Two members of my feminist book group died.

And so many parents, Avis (see On counting almonds, searching for Devil’s Claw, and remembering Avis), Tom (On “special weather,” bike commuting, and missing certain people) and my father. Of course, friends of my parents have been dying too. 

Now this year it seems it’s the mothers of those close to me: Eleanor, Rob (see Remembering Marion) and Sarah.

So many parents. I mean on the one hand I know we all die. I know we mostly all have two parents. And that makes for a lot of parental deaths

Yesterday a friend and I joked about that line from Oscar Wilde, ‘To lose one parent may be regarded as a misfortune to lose both looks like carelessness.”

And in the midst of it all, Sandra Bartky died. See Saying Goodbye to Sandra. I’m away this weekend at a memorial gathering of her former students. I’m thinking again about death, how short our lives really are, and the legacies we leave behind.

I know I can’t keep track of them all but sometimes in my head I recite the list of names of friends and family members who’ve died over and over again. And I know it will get longer and longer, assuming I stay alive. I know I’ll lose track. There are probably people I’m missing now. I didn’t list friends of my parents. I didn’t list my friends’ parents.

Often now I buy sympathy cards in multiplies. I’ve gotten better at knowing what to say. I’ve been to lots of funerals. Always go to the funeral.

It feels selfish writing about some of these deaths since I wasn’t that close to the people involved. But it’s true for all of us that friends and family members die. It doesn’t let up. Sometimes I just want to tell the world I need a break. “Could no one please die this week?”

I don’t want to get tough in the face of death. I want to stay soft in my heart and open to love and to loss. People sometimes think that my quest to stay physically fit is about fending off death. It’s not. See Fighting aging? Why the battle language?

I’m all for aging. As my dad used to say, it beats the alternative.
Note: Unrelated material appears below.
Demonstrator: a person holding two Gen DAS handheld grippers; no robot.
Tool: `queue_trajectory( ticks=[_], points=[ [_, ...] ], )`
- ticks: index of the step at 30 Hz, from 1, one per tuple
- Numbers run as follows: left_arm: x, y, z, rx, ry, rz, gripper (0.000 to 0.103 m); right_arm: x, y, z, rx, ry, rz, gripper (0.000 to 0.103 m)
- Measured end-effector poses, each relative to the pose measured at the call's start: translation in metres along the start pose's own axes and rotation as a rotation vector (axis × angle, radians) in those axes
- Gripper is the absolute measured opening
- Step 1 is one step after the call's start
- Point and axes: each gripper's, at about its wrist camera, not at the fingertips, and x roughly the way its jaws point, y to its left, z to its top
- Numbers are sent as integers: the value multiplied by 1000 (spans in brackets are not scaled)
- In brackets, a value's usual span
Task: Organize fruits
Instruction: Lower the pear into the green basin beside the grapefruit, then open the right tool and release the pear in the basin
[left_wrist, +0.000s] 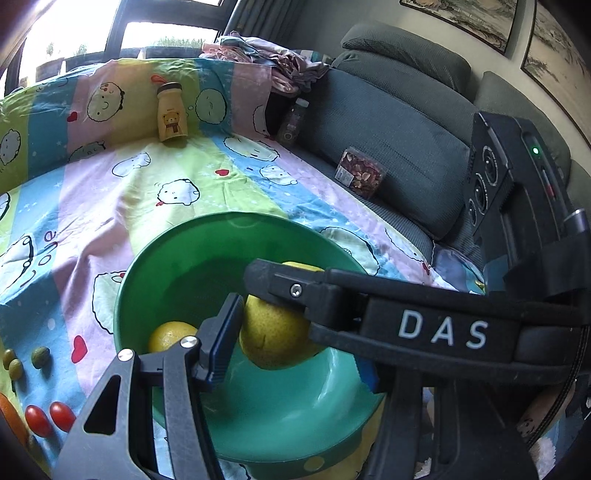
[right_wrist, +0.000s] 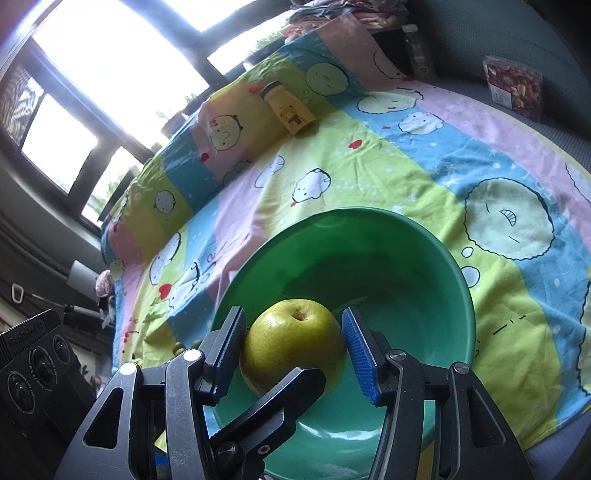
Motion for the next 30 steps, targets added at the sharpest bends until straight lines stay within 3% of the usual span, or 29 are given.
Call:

But losing friends and family? There’s not much good to say about that I’m afraid. I’ve gotten very protective of the people I love. DRIVE CAREFULLY, I scream at them. I ask if they are eating well, seeing a doctor regularly, you know. I hang on to people tightly. I hug goodbye fiercely. It’s the toughest part of aging, in my experience. Also, so few people talk about it.

My mother lost a dear friend last month. They’d been close friends for decades. Old friends, the kind you’ve known for most of your life, won’t happen again. This is just normal aging, I know. There’s nothing tragic here really. But still. Nothing stays the same. Don’t get me started on the dogs.

Manny and Olivia, two black dogs, looking in through the screen door with a green chair in the background. They both died in 2014.

Hug everyone. Hug lots. Hold people close. Tell them you love them.

How do you cope? What strategies do you recommend? Puppies, I know that one. Long bike rides. Walks in the woods. But what else?